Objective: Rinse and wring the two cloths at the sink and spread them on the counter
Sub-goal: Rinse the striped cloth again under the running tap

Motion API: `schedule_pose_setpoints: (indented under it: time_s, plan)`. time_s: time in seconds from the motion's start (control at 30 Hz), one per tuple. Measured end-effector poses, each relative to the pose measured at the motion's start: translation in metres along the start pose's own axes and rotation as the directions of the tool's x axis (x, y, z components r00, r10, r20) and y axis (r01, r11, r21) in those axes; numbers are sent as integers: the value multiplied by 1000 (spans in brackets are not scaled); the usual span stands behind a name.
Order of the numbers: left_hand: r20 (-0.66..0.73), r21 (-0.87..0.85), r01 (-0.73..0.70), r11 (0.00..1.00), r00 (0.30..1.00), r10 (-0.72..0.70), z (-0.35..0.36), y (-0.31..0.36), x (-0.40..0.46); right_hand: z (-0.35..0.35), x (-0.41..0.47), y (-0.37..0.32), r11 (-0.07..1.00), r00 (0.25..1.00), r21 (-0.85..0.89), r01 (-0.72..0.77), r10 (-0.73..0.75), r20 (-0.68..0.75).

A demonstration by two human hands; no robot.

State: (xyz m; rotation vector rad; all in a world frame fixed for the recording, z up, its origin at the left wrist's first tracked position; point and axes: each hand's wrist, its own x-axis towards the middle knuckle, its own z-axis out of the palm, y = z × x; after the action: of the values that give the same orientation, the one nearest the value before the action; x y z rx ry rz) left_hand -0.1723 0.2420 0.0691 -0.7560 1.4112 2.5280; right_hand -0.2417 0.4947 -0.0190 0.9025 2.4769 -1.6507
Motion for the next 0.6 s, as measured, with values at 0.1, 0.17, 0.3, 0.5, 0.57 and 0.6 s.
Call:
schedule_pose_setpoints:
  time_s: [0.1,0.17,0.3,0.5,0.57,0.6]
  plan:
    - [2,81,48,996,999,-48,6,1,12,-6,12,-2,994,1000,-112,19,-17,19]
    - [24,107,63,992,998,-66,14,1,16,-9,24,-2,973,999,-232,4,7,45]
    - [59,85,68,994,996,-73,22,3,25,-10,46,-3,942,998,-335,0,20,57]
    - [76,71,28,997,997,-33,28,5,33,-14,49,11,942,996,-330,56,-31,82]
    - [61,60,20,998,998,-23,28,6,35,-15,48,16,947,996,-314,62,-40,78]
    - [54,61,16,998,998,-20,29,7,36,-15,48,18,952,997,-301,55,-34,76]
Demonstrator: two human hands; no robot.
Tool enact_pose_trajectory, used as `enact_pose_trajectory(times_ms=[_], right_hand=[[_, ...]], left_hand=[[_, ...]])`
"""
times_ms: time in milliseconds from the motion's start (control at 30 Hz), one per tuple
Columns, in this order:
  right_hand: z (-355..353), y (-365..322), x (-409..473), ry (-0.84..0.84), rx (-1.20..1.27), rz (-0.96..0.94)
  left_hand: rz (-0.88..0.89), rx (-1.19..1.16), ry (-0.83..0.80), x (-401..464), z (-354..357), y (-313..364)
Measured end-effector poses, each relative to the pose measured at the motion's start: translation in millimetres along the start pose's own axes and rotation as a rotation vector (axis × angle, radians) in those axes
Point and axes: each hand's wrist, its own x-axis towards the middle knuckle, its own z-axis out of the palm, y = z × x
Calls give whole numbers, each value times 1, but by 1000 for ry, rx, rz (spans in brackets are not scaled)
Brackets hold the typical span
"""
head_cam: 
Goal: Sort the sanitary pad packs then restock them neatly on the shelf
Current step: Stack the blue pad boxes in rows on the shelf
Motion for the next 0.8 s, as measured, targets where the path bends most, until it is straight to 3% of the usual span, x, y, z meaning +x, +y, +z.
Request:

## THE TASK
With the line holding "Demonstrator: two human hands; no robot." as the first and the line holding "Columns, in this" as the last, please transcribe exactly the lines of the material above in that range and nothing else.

## ANSWER FOR THE TASK
Demonstrator: two human hands; no robot.
Tool enact_pose_trajectory, used as `enact_pose_trajectory(times_ms=[_], right_hand=[[_, ...]], left_hand=[[_, ...]])`
"""
times_ms: time in milliseconds from the motion's start (control at 30 Hz), one per tuple
Columns, in this order:

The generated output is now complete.